* _Required work_
Of all the entries below, only the lines from the one with "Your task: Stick" up to and including the one with "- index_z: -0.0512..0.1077" are to be duplicated exactly.

* _Entries shown_
↓
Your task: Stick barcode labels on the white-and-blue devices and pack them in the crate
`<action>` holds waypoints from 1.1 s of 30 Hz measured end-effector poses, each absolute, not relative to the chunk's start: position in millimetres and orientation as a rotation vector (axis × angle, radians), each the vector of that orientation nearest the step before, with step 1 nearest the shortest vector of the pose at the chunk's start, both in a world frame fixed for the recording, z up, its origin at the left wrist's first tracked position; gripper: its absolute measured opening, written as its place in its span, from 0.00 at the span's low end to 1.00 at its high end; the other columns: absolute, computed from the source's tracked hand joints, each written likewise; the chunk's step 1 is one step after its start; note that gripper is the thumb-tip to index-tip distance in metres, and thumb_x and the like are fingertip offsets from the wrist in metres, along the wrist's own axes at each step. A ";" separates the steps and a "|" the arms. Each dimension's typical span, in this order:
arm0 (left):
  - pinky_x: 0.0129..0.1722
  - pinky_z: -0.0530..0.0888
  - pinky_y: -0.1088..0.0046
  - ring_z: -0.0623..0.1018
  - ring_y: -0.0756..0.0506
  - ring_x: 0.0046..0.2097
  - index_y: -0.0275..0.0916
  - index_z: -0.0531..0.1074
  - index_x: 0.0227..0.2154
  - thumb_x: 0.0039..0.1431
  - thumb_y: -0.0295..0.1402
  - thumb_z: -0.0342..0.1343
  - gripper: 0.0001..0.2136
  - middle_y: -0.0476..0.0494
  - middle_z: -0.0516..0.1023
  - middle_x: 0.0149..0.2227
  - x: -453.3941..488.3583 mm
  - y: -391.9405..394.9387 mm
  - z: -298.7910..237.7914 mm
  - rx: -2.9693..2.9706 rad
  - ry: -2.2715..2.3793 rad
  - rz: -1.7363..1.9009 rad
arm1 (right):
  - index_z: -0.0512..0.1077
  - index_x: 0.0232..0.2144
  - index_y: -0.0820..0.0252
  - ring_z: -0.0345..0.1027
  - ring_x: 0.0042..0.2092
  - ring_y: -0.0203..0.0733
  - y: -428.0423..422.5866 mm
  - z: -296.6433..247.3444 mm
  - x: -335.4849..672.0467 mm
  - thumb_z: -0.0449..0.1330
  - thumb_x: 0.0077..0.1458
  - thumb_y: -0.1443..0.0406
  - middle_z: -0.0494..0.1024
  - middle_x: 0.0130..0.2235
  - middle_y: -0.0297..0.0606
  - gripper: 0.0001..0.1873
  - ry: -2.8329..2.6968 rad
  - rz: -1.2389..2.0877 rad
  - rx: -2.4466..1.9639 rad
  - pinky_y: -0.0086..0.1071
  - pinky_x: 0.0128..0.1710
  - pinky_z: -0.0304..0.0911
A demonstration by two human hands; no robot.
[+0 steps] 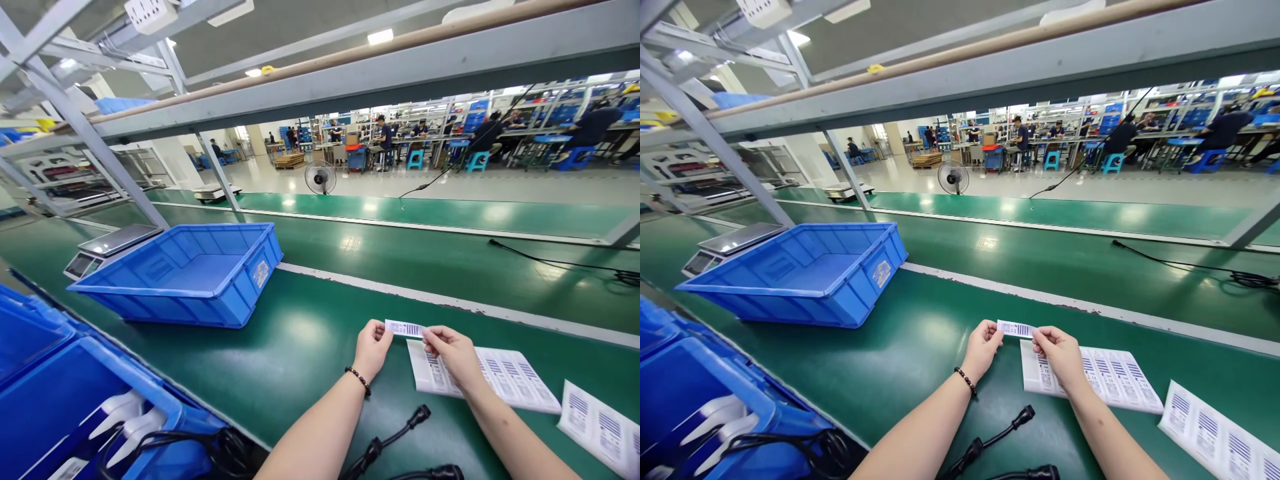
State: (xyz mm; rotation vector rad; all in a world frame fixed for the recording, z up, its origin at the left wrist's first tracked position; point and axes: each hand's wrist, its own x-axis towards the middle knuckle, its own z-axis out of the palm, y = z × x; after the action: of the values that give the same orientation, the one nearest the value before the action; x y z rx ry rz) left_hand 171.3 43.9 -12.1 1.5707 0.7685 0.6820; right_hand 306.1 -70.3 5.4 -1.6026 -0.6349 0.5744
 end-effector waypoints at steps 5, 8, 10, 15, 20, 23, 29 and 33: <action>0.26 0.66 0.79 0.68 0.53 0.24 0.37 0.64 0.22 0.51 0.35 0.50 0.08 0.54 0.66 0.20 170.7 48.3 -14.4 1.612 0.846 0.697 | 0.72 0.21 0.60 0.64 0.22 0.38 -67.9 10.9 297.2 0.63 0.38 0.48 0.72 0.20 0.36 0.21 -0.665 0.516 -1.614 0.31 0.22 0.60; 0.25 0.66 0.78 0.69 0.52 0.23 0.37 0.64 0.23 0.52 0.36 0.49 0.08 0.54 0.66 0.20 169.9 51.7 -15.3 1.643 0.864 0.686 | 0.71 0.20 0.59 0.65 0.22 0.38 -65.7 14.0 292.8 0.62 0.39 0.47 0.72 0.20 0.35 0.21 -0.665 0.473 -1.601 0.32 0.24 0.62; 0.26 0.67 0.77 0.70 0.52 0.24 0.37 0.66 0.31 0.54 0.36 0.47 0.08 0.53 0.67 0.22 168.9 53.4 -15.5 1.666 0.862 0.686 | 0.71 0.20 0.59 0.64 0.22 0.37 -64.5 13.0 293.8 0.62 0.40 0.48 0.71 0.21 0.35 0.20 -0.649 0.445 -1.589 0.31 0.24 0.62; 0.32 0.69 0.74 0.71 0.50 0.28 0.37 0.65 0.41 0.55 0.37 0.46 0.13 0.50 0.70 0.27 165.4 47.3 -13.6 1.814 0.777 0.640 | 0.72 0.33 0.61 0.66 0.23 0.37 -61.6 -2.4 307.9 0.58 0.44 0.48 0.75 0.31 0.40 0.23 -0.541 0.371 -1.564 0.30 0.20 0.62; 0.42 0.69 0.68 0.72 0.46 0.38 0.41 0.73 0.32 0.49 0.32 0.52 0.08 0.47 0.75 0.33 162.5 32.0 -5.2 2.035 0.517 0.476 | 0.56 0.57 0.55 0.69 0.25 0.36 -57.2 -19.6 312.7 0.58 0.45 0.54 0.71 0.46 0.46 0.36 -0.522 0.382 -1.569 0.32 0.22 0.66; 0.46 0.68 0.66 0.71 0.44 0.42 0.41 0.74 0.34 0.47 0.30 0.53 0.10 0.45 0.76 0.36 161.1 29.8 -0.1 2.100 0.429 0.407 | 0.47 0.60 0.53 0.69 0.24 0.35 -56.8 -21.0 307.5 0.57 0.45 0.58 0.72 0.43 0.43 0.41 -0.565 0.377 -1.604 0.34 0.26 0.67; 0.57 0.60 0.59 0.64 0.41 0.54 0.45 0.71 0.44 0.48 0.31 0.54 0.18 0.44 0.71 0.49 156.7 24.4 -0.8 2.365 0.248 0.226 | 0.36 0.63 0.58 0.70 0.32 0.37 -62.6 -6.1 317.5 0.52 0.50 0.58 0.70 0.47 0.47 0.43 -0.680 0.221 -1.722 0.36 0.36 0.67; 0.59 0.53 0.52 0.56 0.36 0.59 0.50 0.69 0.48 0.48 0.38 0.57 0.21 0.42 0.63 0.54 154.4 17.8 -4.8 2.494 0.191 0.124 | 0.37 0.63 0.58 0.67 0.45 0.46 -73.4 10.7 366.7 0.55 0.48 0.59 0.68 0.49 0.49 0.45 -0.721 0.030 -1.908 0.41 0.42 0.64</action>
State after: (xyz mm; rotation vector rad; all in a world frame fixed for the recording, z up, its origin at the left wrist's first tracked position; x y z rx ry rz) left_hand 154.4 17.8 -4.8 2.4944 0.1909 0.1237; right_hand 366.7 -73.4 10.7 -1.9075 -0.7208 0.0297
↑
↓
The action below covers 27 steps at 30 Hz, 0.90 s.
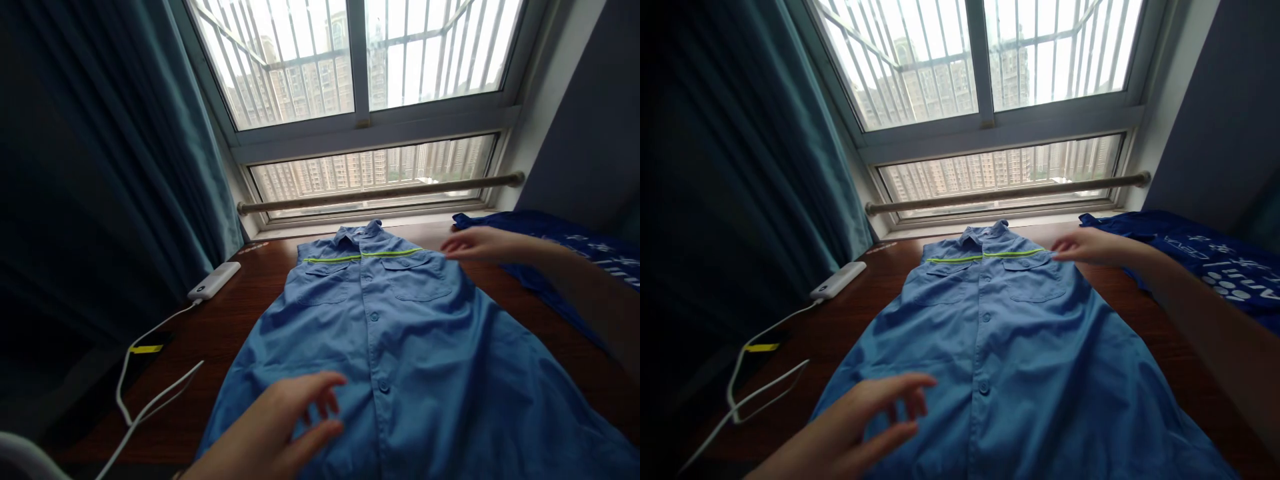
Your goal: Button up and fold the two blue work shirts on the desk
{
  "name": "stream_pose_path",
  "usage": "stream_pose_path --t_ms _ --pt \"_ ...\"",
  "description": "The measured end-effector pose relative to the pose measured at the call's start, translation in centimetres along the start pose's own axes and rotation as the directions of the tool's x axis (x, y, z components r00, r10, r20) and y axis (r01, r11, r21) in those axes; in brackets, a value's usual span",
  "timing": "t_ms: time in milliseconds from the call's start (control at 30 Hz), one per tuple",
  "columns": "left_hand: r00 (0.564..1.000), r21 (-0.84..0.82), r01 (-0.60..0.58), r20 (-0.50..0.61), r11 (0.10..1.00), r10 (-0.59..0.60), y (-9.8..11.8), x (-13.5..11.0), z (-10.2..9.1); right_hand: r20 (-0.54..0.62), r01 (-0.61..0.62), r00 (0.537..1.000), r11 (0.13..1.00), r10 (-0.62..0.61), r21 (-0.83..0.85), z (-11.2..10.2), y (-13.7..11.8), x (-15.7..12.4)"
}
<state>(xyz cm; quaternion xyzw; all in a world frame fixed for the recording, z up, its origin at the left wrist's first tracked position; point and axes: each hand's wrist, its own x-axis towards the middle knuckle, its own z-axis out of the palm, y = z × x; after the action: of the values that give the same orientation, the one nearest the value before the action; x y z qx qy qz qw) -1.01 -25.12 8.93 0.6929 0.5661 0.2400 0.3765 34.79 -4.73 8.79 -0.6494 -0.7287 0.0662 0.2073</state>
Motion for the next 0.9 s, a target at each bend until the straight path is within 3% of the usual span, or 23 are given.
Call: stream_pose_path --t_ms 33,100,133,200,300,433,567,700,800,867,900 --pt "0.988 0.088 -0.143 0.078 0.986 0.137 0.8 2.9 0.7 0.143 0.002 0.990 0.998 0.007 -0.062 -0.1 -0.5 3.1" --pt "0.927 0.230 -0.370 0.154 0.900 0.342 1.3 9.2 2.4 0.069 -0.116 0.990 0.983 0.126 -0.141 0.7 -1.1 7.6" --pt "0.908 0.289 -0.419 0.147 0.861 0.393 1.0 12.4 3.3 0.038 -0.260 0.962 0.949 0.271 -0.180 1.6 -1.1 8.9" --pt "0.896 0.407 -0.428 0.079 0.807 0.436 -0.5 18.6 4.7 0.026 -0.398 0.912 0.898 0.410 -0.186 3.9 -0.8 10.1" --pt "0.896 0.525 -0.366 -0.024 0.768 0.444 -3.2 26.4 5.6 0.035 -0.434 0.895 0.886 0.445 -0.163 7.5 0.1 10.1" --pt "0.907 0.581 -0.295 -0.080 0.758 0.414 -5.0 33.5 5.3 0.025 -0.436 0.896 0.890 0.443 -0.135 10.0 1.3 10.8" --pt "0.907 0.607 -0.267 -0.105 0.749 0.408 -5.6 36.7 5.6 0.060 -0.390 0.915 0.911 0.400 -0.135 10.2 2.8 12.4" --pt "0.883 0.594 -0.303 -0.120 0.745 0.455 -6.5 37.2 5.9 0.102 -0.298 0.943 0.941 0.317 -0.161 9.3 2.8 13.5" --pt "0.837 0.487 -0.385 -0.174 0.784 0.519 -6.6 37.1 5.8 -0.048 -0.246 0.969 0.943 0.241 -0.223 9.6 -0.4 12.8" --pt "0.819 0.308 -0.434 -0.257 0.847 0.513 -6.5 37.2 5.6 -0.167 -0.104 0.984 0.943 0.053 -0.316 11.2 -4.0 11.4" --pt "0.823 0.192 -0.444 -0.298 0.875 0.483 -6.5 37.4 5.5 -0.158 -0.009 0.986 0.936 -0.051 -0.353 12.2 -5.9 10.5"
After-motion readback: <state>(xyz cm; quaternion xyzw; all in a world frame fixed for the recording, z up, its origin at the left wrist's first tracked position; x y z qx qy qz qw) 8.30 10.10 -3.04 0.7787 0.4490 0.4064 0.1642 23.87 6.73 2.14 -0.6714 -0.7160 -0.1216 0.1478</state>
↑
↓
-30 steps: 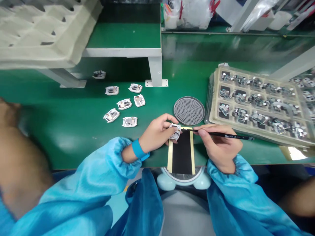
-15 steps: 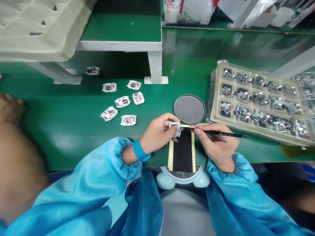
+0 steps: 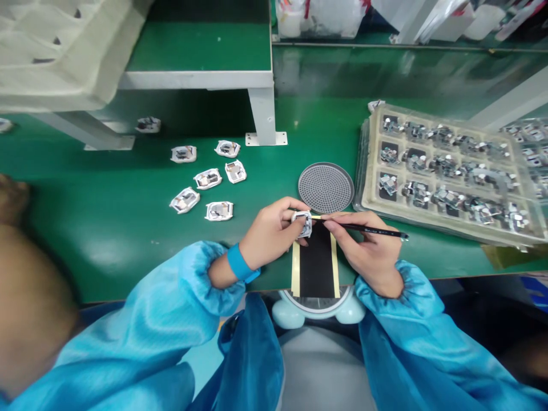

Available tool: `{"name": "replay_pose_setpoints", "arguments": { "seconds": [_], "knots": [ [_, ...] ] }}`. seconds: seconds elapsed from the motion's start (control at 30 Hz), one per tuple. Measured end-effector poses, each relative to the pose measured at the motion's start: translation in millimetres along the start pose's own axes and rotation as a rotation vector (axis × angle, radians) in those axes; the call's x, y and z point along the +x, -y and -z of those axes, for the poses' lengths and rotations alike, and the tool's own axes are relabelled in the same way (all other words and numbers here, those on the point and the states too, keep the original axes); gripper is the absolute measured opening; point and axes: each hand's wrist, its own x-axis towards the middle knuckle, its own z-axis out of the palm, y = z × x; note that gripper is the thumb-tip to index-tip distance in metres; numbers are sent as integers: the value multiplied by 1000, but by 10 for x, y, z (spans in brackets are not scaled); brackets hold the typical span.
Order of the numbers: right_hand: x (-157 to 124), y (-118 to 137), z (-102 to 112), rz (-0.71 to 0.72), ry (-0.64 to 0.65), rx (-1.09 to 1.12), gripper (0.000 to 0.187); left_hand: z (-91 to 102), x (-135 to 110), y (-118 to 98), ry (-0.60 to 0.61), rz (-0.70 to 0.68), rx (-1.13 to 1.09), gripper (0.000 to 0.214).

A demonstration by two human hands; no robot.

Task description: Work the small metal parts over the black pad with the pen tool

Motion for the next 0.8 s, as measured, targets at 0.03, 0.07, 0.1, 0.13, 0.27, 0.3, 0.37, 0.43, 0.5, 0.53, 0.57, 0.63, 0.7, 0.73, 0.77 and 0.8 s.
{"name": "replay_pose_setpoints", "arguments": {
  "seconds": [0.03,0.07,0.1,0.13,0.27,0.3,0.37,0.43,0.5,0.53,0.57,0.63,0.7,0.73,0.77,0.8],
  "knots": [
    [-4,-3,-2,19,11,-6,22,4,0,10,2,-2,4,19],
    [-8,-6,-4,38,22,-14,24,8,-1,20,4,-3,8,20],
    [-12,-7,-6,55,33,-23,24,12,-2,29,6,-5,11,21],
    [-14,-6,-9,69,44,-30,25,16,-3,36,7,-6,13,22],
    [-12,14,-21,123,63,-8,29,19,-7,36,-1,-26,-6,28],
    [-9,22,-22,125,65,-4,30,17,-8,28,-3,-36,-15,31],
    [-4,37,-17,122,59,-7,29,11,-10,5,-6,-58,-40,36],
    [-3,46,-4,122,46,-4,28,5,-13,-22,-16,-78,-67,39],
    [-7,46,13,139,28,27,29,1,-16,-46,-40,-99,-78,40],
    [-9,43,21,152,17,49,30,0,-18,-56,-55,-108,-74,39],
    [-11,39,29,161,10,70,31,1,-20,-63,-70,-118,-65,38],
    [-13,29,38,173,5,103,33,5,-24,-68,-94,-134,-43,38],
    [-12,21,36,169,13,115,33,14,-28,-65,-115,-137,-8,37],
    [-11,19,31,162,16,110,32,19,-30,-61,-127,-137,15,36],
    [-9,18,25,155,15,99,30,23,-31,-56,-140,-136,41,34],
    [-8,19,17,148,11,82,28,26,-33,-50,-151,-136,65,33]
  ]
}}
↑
* _Final answer_
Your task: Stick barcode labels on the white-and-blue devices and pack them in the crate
`<action>` holds waypoints from 1.1 s of 30 Hz measured end-effector poses, each absolute, not relative to the chunk's start: position in millimetres and orientation as a rotation vector (axis × angle, radians), each the vector of that orientation nearest the step before, with step 1 nearest the shortest vector of the pose at the chunk's start, both in a world frame fixed for the recording, z up, its origin at the left wrist's first tracked position; gripper: its absolute measured opening, written as its place in its span, from 0.00 at the span's low end to 1.00 at its high end; the other columns: absolute, computed from the source's tracked hand joints, each written likewise; the chunk's step 1 is one step after its start; note that gripper is the thumb-tip to index-tip distance in metres, and thumb_x and the like are fingertip offsets from the wrist in metres, along the wrist's own axes at each step. A ";" separates the steps and a "|" the arms. Each dimension's typical span, in this order:
arm0 (left):
  - pinky_x: 0.0129..0.1722
  - pinky_z: -0.0530..0.0888
  - pinky_y: -0.1088..0.0046
  - ring_z: -0.0623..0.1018
  - ring_y: -0.0756..0.0506
  - ring_x: 0.0046..0.2097
  - index_y: -0.0275..0.0916
  - index_z: -0.0531..0.1074
  - index_x: 0.0227..0.2154
  - thumb_x: 0.0039..0.1431
  - thumb_y: -0.0295..0.1402
  - thumb_z: -0.0342..0.1343
  - gripper: 0.0001..0.2136
  - middle_y: -0.0476..0.0494
  - middle_z: -0.0516..0.1023
  - middle_x: 0.0149..0.2227
  - x: -453.3941..488.3583 mm
  - y: -391.9405..394.9387 mm
  - z: -298.7910..237.7914 mm
  - rx: -2.9693..2.9706 rad
  - ry: -2.2715..2.3793 rad
  - rz: -1.7363..1.9009 rad
arm1 (right):
  - index_z: -0.0512..0.1077

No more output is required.